Problem Statement: This project is centered around analyzing a dataset of various tracks on the music platform Spotify. The dataset includes information such as track names, artists, release dates, presence on playlists and charts, stream counts, and various musical properties like beats per minute (bpm), danceability, mood, energy, and more. The core problem our team is addressing involves exploring relationships and patterns within this rich dataset to understand the factors contributing to a song's popularity and success on streaming platforms. Application of Data Science Algorithms for Business Value
- Exploratory Data Analysis (EDA): The team proposes to use EDA methods to delve into the dataset and uncover underlying patterns. For example, examining the relationship between the speed (bpm) of a song and its perceived danceability, or assessing the impact of presence on Shazam charts on streaming counts.
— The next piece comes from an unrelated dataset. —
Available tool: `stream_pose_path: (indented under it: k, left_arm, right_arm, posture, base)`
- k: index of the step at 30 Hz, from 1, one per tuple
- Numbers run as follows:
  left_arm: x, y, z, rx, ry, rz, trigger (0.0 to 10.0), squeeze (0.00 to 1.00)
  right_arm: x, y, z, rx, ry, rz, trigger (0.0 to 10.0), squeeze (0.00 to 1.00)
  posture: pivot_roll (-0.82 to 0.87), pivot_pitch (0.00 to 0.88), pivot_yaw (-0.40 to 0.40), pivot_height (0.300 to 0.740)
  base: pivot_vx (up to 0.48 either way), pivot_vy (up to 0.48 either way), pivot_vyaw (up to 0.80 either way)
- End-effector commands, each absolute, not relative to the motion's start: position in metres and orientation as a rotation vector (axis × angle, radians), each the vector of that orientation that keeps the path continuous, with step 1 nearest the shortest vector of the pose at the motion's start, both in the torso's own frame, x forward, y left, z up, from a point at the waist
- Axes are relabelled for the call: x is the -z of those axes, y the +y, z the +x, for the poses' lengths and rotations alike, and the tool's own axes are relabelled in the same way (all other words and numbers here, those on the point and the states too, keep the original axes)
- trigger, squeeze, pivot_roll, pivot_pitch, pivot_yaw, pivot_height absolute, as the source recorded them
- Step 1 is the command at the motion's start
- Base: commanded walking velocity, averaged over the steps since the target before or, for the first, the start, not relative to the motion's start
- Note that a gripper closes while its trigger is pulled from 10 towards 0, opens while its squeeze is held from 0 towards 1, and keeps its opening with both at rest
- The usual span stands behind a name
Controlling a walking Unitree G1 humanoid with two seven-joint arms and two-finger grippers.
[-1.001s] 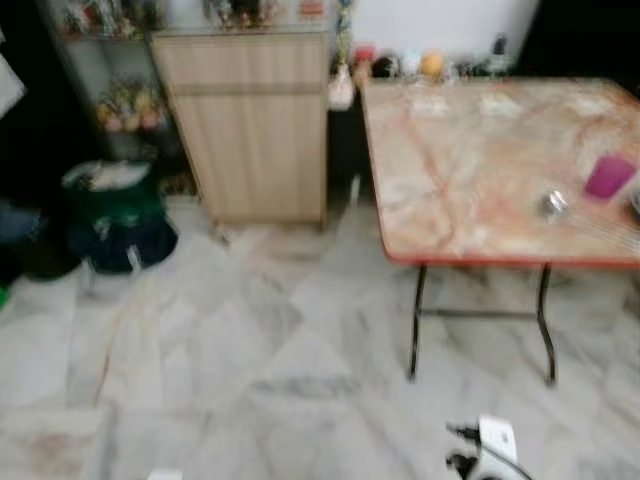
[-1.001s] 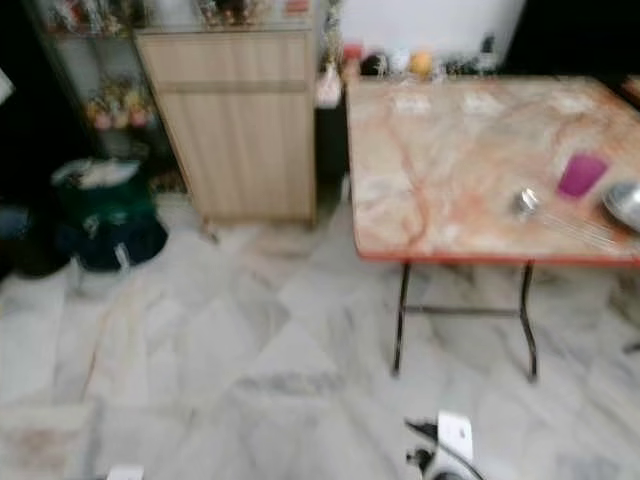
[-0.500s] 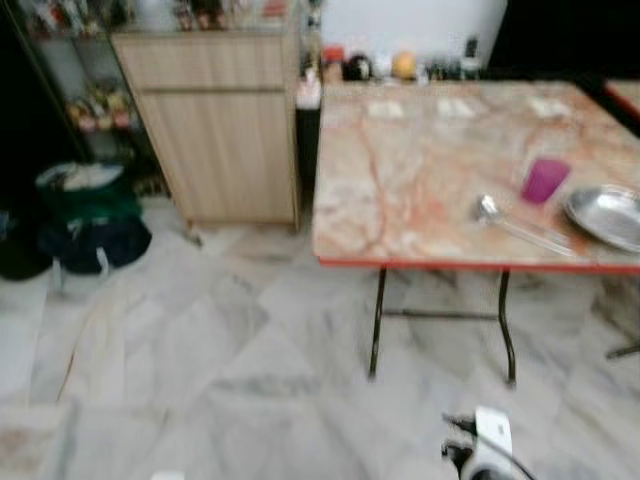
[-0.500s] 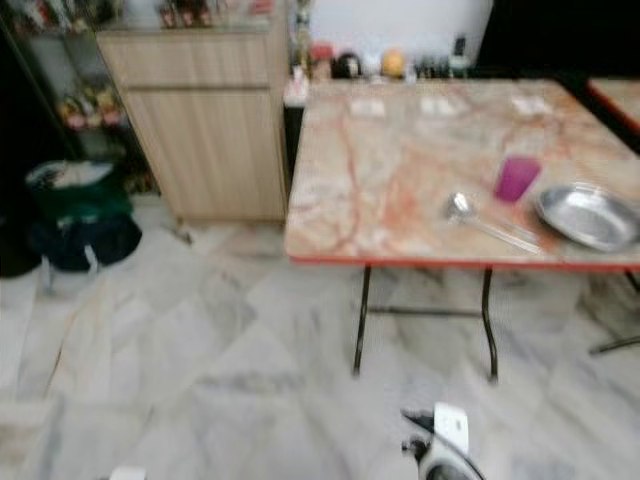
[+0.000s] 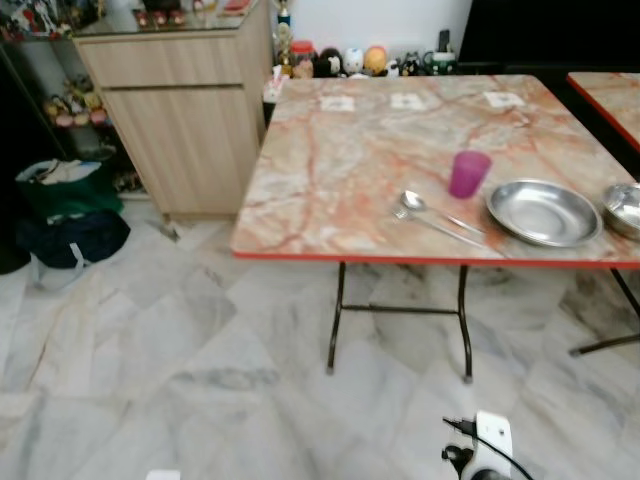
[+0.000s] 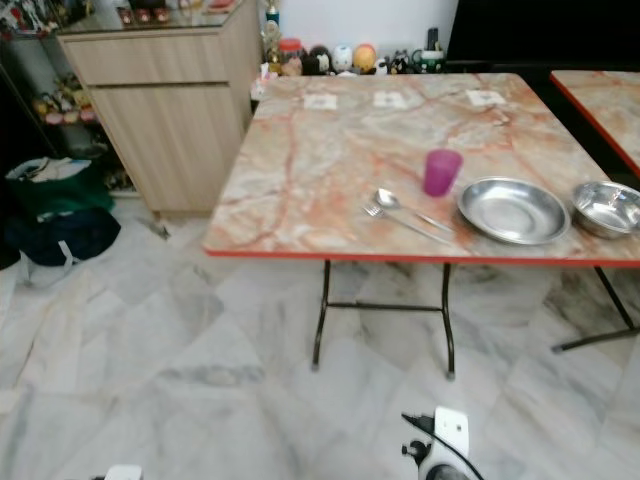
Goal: Setting the table
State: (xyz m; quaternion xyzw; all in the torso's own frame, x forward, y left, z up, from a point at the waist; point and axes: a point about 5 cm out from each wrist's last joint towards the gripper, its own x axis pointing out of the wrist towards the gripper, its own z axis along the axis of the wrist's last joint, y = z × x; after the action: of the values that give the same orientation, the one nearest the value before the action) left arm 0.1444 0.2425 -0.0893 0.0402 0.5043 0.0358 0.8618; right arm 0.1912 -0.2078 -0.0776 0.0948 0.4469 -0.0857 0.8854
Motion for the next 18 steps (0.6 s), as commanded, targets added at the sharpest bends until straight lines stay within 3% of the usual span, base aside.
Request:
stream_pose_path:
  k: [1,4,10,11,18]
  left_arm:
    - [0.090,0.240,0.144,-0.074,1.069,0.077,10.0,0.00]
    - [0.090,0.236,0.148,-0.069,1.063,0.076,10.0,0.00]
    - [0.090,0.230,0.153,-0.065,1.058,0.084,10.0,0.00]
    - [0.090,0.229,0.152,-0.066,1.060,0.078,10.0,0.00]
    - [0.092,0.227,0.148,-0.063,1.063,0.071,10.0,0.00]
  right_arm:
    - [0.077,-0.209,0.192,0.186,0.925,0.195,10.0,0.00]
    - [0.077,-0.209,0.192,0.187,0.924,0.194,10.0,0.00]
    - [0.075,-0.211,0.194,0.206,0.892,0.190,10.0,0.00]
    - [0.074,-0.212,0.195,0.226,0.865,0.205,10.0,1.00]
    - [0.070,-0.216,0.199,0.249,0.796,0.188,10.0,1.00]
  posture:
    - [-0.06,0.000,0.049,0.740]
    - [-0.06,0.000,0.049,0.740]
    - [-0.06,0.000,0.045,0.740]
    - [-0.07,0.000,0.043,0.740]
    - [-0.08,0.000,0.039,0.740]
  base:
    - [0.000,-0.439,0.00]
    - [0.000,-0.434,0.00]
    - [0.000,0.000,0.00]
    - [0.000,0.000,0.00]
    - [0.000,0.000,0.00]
- Regression Analysis: To understand correlations between different variables, regression analyses are planned. For instance, using bpm as an independent variable and danceability as a dependent variable, or studying the effect of the month a song is released on popularity ranking as an example.
- Visualization: Visualization methods such as scatter plots, regression plots, and potentially 3D scatter plots will be used to represent data patterns and relationships visually. This approach aids in better understanding complex data interactions and can guide more informed business decisions in the music industry.
- Predictive Modeling: The project suggests using regression models to predict streams based on various factors like playlist inclusions and chart presence. Comparing R² and MSE values from different regression models will help understand which factors are more significant predictors of streaming success.